Opinion
March 18, 1958.
June 11, 1958.
Divorce — Indignities — Evidence — Burden of proof — Settled hate and estrangement — Intentional conduct — Acts resulting from mental disorder.
1. In order that a divorce may be granted on the ground of indignities, it must ordinarily appear that defendant has indicated, by a course of conduct, a settled hate and estrangement; an essential element is the intentional conduct indicative of this attitude.
2. Indignities which are the result of emotional instability attributable to a serious mental disorder are not ground for divorce.
3. In this case, in which it appeared that the defendant-wife suffered from schizophrenia of the paranoid type, and that at the time of the alleged indignities she was at the best in a state of only partial remission and never so free from her psychosis as to charge her with legal responsibility for her abnormal acts, it was Held that a decree of divorce was properly refused.
Before RHODES, P.J., HIRT, GUNTHER, WRIGHT, WOODSIDE, ERVIN, and WATKINS, JJ.
Appeal, No. 321, Oct.

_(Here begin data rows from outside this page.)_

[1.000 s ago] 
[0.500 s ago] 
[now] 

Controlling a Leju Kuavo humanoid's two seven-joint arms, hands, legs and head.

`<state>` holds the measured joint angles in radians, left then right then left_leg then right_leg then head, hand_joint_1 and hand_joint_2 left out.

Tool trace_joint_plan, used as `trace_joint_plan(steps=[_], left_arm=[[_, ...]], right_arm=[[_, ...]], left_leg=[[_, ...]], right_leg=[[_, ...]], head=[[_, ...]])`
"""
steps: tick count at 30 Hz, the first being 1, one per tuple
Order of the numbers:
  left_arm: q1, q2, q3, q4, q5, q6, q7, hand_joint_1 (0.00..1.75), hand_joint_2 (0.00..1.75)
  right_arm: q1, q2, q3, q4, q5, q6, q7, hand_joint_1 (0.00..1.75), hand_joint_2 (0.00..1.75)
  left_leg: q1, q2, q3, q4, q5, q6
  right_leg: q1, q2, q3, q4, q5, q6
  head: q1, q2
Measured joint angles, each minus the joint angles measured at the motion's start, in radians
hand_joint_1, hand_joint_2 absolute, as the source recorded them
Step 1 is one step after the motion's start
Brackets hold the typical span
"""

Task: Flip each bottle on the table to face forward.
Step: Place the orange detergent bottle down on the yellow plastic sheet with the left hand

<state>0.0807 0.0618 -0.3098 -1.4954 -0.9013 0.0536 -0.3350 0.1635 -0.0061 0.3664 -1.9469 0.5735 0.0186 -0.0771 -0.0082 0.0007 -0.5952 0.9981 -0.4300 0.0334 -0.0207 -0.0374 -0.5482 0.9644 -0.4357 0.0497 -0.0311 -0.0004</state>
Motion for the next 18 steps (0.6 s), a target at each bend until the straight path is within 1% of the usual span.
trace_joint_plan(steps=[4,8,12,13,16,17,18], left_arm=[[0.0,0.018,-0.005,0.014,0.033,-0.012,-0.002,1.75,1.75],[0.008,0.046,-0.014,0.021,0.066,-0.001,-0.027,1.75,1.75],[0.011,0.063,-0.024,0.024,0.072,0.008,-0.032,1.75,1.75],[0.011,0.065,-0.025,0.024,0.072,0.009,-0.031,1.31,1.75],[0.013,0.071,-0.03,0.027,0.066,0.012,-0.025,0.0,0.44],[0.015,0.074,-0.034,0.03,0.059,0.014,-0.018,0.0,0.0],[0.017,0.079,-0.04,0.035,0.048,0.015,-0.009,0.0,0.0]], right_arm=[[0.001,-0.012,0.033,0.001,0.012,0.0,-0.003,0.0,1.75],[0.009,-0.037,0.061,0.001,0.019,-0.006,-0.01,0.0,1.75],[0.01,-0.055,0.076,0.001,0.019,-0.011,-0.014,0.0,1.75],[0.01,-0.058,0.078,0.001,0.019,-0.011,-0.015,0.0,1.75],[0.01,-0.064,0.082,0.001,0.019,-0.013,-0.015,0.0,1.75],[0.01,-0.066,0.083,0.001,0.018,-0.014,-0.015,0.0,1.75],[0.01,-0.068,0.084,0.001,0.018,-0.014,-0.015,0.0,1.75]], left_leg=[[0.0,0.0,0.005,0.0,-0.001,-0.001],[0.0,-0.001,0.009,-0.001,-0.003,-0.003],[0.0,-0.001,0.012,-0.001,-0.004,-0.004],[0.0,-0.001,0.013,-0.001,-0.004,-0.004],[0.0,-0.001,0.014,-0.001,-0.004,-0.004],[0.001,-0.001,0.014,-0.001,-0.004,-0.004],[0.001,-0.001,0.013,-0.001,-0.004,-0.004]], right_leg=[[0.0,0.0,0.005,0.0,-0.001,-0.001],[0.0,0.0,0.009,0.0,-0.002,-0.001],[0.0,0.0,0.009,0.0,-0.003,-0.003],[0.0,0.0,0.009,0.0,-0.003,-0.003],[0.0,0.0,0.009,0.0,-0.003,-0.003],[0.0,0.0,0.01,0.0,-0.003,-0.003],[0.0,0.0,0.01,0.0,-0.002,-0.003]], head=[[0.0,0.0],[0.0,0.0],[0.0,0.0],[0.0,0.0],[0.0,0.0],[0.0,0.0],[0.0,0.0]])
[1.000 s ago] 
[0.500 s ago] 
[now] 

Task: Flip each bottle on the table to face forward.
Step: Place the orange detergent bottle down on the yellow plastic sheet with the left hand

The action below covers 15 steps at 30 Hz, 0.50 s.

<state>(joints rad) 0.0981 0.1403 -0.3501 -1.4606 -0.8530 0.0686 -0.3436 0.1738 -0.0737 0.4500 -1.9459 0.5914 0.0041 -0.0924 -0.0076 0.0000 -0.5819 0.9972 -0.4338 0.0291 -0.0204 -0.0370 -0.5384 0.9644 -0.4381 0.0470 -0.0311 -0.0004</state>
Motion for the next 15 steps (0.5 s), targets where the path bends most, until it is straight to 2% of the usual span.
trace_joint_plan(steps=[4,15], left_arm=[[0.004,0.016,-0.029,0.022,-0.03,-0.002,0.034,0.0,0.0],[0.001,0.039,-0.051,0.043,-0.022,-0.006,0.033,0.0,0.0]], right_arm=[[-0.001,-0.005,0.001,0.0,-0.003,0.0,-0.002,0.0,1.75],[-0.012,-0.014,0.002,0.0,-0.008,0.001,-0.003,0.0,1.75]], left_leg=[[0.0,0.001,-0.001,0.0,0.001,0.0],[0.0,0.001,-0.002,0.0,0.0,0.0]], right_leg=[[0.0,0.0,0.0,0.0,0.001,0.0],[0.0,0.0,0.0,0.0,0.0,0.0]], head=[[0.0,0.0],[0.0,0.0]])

T., 1957, from decree of Court of Common Pleas No. 2 of Philadelphia County, Dec. T., 1952, No. 290, in case of Allen George Braun v. Mary Dorothy Steacher Braun. Decree affirmed.
Divorce.
Report of master filed recommending decree of divorce on the ground of indignities; exceptions to master's report sustained and decree entered dismissing complaint, opinion by LEWIS, P.J. Plaintiff appealed.
Harry D. Sporkin, with him Jacob B. Abrams, for appellant.
David E. Pinsky, with him David J. Salaman, for appellees.
Argued March 18, 1958.
In his complaint filed in December 1952 the plaintiff, as grounds for divorce, charged cruel and barbarous treatment, and indignities to his person. The action was vigorously defended on behalf of the respondent wife at the numerous and extended hearings before the master. The master filed his first report on December 14, 1954 in which he recommended a decree of divorce on the ground of indignities. Exceptions were filed by defendant's counsel and while they were pending the defendant's father petitioned to intervene in the action on behalf of his daughter alleging that she was suffering from a mental disorder and for that reason was incapable of further defending the action. Thereupon the court referred the case back to the master for specific findings as to the defendant's mental condition. Notwithstanding the testimony of two qualified neuro-psychiatrists to the contrary, the master in his supplemental report found the defendant chargeable with responsibility for her conduct and again recommended a divorce for indignities. The lower court however sustained the defendant's exceptions to the supplemental report of the master and on October 24, 1956 dismissed the complaint; this disposition of the case was affirmed, after argument and reargument on plaintiff's motion, in the final order entered on May 1, 1957 from which the plaintiff appealed.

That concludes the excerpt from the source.